State the number of lines in the records that contain "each", with no other words.

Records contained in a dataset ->
*** Begin section ***

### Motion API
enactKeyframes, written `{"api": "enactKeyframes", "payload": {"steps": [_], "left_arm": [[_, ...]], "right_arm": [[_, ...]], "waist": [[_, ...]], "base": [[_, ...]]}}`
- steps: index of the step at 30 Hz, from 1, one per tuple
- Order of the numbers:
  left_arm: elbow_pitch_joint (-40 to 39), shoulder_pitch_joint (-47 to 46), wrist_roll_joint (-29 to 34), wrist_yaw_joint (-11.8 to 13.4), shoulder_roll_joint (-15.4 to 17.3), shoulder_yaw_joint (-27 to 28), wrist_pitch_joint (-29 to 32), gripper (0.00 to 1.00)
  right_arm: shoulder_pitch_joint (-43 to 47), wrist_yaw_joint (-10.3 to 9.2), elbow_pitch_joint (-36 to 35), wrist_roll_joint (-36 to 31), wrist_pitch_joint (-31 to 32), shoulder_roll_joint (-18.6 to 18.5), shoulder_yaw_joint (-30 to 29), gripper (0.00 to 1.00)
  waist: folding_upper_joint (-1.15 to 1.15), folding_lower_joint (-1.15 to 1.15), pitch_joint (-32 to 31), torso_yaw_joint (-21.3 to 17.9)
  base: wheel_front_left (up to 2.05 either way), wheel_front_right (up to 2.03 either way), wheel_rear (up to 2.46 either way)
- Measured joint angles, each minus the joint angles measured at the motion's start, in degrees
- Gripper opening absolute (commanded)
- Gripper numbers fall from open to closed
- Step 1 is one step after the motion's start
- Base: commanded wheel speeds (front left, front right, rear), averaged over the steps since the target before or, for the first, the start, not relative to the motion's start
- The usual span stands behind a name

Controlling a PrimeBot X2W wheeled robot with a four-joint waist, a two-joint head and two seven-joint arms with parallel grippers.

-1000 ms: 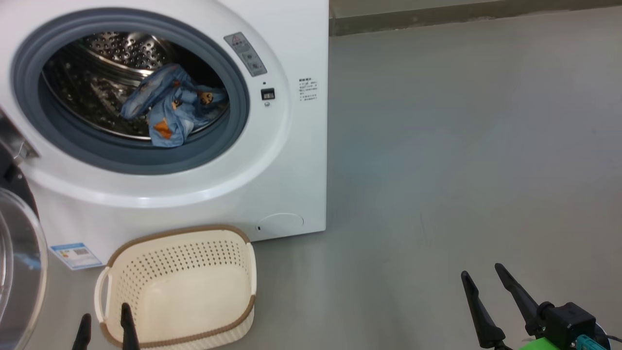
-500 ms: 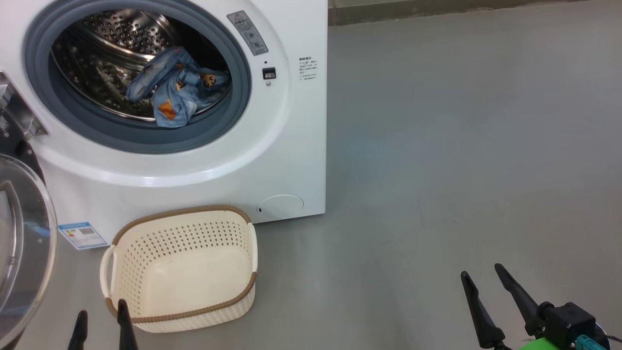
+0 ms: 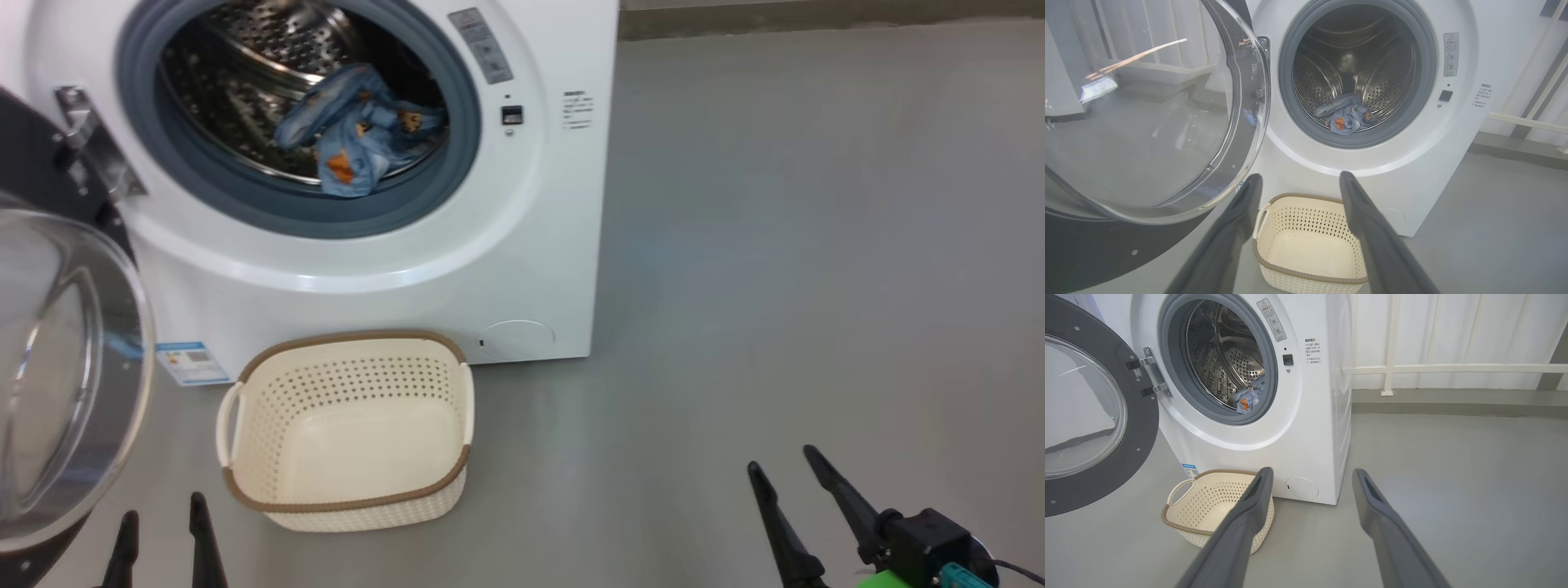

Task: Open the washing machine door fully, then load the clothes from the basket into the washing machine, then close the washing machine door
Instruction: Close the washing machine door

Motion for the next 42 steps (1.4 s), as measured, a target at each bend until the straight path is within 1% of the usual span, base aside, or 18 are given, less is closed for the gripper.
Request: {"api": "enactKeyframes", "payload": {"steps": [5,13,16,20,28,31,34,37,42], "left_arm": [[-0.9,0.0,0.1,0.1,0.0,0.6,0.0,1.0],[-2.5,0.0,0.1,0.2,0.0,1.3,0.0,1.0],[-3.1,0.0,0.1,0.3,0.0,1.8,0.0,1.0],[-3.6,0.0,0.0,0.5,0.0,2.3,0.0,1.0],[-4.6,0.0,-0.2,1.2,0.0,2.7,0.0,1.0],[-4.8,0.2,-0.4,1.5,0.0,2.9,0.0,1.0],[-5.1,1.0,-0.8,2.6,0.0,3.3,0.0,1.0],[-5.1,1.4,-1.4,3.2,0.0,3.6,0.0,1.0],[-5.1,1.5,-3.0,3.5,0.0,5.1,0.0,1.0]], "right_arm": [[-2.0,0.0,0.2,0.0,0.0,-0.8,3.3,1.0],[-5.1,0.0,0.4,0.0,0.0,-2.7,6.7,1.0],[-5.7,0.0,0.5,0.0,0.0,-3.1,7.1,1.0],[-6.3,0.0,0.5,0.0,0.0,-4.4,7.1,1.0],[-6.3,0.0,0.6,0.0,0.0,-4.5,7.5,1.0],[-6.3,0.0,0.7,0.0,0.0,-4.5,8.4,1.0],[-6.6,0.0,1.0,0.0,0.0,-4.4,9.0,1.0],[-7.6,0.0,1.2,0.0,0.0,-4.4,9.4,1.0],[-7.6,0.0,1.3,0.1,0.0,-4.5,10.3,1.0]], "waist": [[0.0,0.0,0.0,3.7],[0.0,0.0,0.0,11.1],[0.0,0.0,0.0,14.0],[0.0,0.0,0.2,17.8],[0.0,0.0,0.5,24.2],[0.0,0.0,0.5,25.9],[0.0,0.0,0.6,27.0],[0.0,0.0,0.5,27.3],[0.0,0.0,0.4,27.2]], "base": [[0.0,0.0,0.0],[0.0,0.0,0.0],[0.0,0.0,0.0],[0.0,0.0,0.0],[0.0,0.0,0.0],[0.0,0.0,0.0],[0.0,0.0,0.0],[0.0,0.0,0.0],[0.0,0.0,0.0]]}}
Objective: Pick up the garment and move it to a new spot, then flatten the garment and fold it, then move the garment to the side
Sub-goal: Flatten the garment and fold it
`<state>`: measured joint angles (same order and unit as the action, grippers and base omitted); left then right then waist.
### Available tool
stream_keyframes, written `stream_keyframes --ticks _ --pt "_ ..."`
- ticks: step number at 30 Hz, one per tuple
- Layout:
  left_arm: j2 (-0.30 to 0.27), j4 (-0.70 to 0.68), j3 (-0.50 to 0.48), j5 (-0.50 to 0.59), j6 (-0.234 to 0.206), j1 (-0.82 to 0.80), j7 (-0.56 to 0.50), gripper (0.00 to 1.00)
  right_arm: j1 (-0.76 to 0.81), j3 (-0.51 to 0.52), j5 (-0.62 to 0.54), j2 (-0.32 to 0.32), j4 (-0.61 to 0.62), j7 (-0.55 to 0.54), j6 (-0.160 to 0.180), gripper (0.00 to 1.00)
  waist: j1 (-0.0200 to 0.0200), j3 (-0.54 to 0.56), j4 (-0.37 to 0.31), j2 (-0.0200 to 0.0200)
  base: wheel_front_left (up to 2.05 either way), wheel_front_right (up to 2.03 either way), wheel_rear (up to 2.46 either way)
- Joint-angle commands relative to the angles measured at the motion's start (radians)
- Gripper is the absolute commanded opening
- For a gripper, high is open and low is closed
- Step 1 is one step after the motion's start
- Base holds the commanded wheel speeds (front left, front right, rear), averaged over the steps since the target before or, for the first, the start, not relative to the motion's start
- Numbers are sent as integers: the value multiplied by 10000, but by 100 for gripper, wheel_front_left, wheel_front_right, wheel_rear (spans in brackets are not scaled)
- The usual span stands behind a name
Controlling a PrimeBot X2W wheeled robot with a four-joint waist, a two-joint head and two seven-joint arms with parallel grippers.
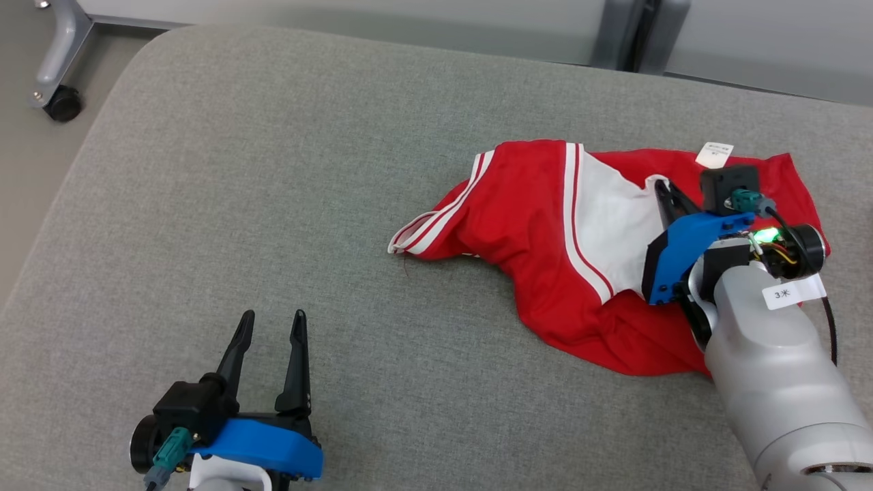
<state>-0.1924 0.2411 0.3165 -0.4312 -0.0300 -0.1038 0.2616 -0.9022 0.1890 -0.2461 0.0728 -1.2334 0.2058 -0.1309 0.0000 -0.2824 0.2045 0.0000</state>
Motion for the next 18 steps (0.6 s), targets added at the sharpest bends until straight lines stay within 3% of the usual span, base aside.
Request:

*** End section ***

Output of the task ->
2